Charge Density  & Intermolecular Interactions

Christian Jelsch

Laboratoire Cristallographie Résonance Magnétique et Modélisations

CNRS & Université de Lorraine, CRM2.   54500,  Nancy, France.

E-mail:  christian.jelsch@univ-lorraine.fr

 Charge-density studies from single-crystal X-ray diffraction at ultra-high-resolution have become a powerful tool in modern crystallography to understand solid state properties of chemical compounds. To overcome a time-consuming process or an impossible experiment due to insufficient quality of the crystal diffraction, the molecular electron density can be reconstructed by using databases of multipolar atoms such as ELMAM2 (Domalaga et al., 2012), Invariom (Dittrich et al. 2013) and UBDB/MATTS (Bojarowski et al., 2022). This applies notably to biological macromolecules such as proteins and nucleic acids. This transferability approximation assumes however that the atomic electron density is not influenced by the surrounding atoms.  Within the framework of our software MoPro (Jelsch et al., 2005), the polarization of the transferred electron density by its immediate environment can now be accomplished using a database of anisotropic polarizabilities (Leduc et al., 2019). 

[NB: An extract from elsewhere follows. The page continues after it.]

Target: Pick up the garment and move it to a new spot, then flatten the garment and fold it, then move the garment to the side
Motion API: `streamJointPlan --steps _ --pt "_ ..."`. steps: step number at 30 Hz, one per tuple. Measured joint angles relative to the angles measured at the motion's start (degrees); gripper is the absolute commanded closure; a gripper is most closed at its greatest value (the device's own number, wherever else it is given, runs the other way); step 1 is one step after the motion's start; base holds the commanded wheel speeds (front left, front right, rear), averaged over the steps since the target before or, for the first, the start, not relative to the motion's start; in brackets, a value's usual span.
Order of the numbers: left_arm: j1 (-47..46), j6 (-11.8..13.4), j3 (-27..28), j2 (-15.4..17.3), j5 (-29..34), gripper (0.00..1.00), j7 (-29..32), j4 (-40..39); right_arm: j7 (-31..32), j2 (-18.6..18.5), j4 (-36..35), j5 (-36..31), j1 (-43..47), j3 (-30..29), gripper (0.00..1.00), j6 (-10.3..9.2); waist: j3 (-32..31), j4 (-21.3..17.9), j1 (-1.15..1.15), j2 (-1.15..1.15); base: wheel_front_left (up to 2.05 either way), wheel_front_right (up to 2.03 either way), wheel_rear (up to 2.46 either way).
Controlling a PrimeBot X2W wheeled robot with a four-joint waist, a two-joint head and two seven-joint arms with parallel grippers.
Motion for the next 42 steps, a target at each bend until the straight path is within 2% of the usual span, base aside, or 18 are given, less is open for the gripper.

The electrostatic properties of molecules can be accurately computed from the multipolar description of atoms using the Hansen & Coppens (1978) model. We have found that the specific charge density of alcohols, phenols and carboxyl group does influence the stereochemistry of hydrogen bonds to oxygen acceptors (Ahmed et al., 2013). Electrostatic energy between molecules or between groups of atoms can be computed as the molecular charge density is considered as a summation over its constituting atoms.  

The numerical exact potential and multipole moment (nEP/MM) method initially implemented in VMoPro program is time-consuming since it performs a 3D integration to obtain the electrostatic energy at short interaction distances. Nguyen et al. (2018) reported a fully analytical computation of the electrostatic interaction energy (aEP/MM). This method performs much faster than nEP/MM (up to two orders of magnitude) and remains highly accurate. A new program library, Charger, contains an implementation of the aEP/MM method and is incorporated in the MoProViewer software (Vukovic et al., 2021). The protein glutathione transferase (GST) in complex with benzophenone ligands was studied due to the availability of both structural and thermodynamic data. The resulting analysis highlights the residues that stabilize the ligand but also those that hinder ligand binding from an electrostatic point of view.

The second part of the talk will be focused on the decomposition of the crystal contacts on the Hirshfeld surface between pairs of interacting chemical species which enables to derive a contact enrichment ratio (Jelsch et al., 2014, 2017). This descriptor yields information on the propensity of chemical species to interact with themselves and other species. The enrichment ratios are obtained by comparing the actual and equiprobable contacts and can be readily obtained with MoProViewer software, using the Hirshfeld surface analysis tool. Strong and weak hydrogen bonds appear generally enriched, depending on the context.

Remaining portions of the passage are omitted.